◆ Assignment: In the records below, find the lines that include "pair" and copy each.

Dataset excerpts:
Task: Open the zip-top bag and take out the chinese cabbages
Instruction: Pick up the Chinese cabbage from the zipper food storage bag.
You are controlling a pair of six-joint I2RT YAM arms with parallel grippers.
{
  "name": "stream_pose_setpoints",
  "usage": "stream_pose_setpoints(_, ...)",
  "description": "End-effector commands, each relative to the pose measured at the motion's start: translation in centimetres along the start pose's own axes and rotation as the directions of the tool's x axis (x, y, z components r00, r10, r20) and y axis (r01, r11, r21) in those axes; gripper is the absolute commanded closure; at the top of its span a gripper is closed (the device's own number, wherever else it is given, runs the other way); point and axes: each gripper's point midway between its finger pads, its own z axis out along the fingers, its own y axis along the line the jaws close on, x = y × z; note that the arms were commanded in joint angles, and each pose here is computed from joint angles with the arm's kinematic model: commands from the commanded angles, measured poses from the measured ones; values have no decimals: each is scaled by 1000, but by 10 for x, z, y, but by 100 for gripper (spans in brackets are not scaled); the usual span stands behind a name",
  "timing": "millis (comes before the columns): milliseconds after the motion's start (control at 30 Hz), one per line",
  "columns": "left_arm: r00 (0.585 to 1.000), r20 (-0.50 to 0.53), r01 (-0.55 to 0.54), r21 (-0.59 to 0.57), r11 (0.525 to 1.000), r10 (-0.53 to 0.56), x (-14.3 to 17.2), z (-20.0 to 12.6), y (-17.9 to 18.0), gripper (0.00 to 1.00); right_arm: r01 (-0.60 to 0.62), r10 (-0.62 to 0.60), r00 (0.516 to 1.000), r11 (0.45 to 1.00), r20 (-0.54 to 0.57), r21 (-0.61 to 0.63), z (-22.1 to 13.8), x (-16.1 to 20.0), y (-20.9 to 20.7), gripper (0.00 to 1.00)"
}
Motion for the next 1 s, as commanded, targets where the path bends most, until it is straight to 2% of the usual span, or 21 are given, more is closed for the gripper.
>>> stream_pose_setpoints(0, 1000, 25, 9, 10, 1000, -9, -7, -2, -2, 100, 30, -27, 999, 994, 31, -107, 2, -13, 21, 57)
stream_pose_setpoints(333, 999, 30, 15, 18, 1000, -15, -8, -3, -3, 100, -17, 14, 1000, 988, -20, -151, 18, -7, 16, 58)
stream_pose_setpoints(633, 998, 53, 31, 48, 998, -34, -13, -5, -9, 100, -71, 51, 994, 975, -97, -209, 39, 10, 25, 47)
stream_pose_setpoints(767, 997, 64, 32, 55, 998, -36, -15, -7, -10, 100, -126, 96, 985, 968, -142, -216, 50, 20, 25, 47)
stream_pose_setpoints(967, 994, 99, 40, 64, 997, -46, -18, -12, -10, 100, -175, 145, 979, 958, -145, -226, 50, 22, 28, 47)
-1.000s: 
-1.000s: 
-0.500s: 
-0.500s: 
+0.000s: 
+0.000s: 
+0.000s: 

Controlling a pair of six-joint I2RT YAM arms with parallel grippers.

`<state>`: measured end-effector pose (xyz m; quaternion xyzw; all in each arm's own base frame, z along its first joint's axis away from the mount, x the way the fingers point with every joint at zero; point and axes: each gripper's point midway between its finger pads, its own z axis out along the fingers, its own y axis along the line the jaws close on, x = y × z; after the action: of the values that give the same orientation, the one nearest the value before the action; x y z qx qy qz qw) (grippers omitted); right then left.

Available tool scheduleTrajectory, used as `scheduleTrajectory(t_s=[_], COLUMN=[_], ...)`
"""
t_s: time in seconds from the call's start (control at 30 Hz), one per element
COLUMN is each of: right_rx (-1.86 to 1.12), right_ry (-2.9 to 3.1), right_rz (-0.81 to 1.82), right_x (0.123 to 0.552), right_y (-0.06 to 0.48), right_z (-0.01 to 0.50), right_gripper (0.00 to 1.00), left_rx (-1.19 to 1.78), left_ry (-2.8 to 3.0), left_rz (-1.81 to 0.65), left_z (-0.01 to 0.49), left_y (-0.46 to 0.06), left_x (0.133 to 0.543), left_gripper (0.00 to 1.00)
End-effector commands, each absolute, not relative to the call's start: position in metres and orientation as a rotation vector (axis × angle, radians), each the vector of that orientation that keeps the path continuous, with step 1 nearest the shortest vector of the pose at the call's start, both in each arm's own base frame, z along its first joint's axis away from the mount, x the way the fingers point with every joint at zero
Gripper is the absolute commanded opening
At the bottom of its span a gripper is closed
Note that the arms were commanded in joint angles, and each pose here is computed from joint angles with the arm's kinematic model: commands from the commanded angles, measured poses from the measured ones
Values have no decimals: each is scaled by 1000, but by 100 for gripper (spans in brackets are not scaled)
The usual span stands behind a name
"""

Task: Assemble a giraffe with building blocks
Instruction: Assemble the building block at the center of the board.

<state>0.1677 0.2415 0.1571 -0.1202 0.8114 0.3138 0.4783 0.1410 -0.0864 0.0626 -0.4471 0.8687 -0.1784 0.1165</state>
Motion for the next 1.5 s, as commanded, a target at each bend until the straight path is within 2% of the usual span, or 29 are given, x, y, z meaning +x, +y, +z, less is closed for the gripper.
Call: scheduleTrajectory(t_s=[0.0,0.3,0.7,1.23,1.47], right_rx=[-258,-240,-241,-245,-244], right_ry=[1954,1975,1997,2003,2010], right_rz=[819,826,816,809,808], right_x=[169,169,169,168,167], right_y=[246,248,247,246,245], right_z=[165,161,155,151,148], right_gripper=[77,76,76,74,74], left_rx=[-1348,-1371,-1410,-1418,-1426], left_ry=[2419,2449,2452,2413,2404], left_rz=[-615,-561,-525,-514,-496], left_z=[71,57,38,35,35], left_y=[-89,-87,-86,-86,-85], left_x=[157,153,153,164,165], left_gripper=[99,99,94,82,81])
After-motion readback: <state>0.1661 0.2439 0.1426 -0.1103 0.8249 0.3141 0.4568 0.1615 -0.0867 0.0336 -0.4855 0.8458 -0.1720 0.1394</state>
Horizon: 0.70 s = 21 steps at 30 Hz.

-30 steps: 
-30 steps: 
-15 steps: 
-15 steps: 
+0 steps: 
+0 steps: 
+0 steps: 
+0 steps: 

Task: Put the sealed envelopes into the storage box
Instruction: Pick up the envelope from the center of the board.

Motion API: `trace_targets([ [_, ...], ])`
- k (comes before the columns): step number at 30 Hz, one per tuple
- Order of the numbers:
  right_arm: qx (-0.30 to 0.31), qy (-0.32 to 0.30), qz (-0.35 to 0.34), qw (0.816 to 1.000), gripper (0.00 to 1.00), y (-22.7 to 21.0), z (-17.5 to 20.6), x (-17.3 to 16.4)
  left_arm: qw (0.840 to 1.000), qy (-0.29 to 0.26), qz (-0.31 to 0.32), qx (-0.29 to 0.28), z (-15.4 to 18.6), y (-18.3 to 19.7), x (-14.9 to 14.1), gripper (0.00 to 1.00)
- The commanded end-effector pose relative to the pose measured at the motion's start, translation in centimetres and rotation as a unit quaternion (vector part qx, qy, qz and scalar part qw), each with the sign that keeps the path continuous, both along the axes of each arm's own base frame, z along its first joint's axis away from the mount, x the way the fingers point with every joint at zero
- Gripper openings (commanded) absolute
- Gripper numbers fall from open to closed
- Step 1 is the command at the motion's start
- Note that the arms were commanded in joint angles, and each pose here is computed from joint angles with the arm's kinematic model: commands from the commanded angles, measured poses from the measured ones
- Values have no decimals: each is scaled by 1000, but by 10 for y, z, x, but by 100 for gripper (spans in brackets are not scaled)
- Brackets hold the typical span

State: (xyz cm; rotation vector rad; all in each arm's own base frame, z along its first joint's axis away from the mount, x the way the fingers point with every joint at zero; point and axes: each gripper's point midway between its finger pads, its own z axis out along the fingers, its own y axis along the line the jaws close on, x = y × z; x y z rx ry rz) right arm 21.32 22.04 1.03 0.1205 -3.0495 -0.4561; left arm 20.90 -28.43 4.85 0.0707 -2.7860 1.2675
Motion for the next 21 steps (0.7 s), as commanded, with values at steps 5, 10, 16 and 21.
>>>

◆ Solution to the problem:
You are controlling a pair of six-joint I2RT YAM arms with parallel grippers.
Controlling a pair of six-joint I2RT YAM arms with parallel grippers.

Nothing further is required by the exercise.